● **Your task**: Please count the lines in the data below that hold "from" and answer with the number by itself.

'''

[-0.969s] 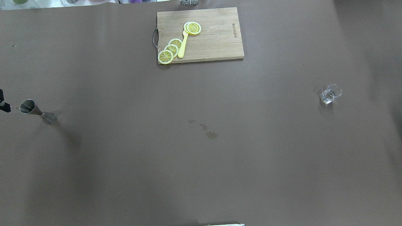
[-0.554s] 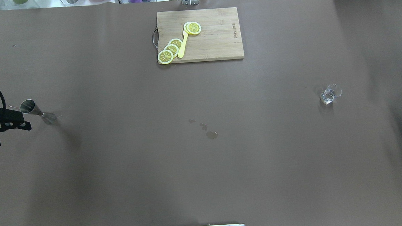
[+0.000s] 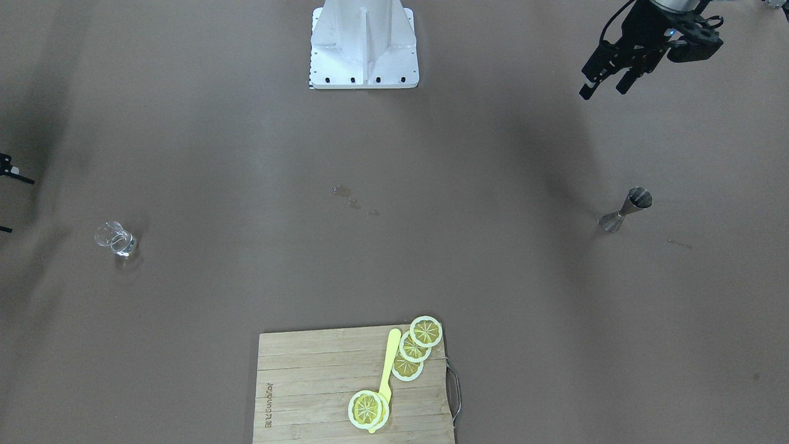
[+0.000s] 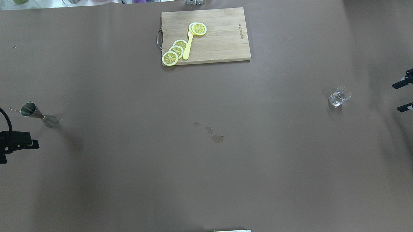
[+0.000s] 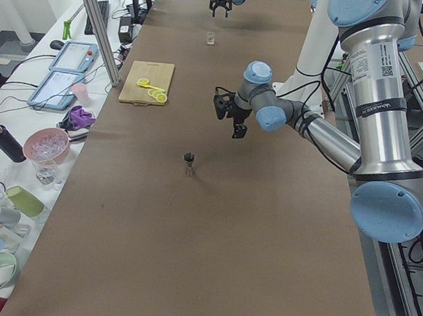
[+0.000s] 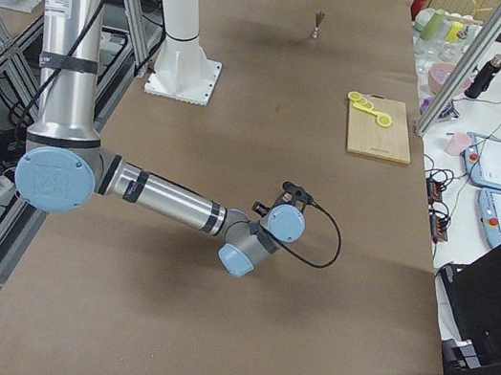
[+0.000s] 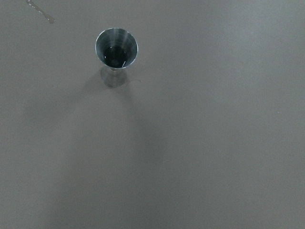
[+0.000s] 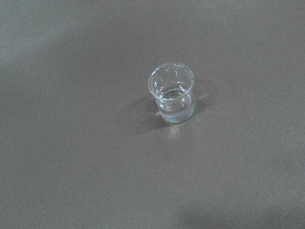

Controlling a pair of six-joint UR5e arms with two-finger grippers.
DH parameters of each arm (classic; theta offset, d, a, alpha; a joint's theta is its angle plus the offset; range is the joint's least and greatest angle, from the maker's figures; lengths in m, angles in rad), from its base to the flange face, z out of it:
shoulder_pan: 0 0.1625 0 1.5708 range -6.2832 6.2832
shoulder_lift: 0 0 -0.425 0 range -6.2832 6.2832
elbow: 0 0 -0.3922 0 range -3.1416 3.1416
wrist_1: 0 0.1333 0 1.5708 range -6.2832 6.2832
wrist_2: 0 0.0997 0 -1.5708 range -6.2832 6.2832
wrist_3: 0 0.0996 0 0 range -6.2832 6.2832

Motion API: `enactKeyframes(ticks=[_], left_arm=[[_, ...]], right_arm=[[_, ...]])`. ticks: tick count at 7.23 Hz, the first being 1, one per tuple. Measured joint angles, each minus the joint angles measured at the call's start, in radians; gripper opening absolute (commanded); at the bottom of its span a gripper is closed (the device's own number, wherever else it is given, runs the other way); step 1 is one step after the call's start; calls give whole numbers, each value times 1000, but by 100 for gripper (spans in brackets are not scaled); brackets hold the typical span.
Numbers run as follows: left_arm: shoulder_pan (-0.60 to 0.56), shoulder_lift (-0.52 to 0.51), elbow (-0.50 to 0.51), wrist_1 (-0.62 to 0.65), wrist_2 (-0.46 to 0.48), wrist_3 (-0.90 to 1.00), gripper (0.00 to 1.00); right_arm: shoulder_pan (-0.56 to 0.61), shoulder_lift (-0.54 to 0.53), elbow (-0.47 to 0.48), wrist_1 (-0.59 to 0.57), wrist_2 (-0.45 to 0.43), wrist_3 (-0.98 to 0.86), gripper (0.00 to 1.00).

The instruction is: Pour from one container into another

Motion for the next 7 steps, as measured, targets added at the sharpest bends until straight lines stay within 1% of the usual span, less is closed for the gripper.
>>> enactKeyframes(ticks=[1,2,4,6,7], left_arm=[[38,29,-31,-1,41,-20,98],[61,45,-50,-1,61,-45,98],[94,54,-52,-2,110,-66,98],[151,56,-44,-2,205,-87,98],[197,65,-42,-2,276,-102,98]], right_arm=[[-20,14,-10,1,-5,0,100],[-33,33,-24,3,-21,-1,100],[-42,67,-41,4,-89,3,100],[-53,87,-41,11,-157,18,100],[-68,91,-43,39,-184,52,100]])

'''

● **Exercise solution**: 2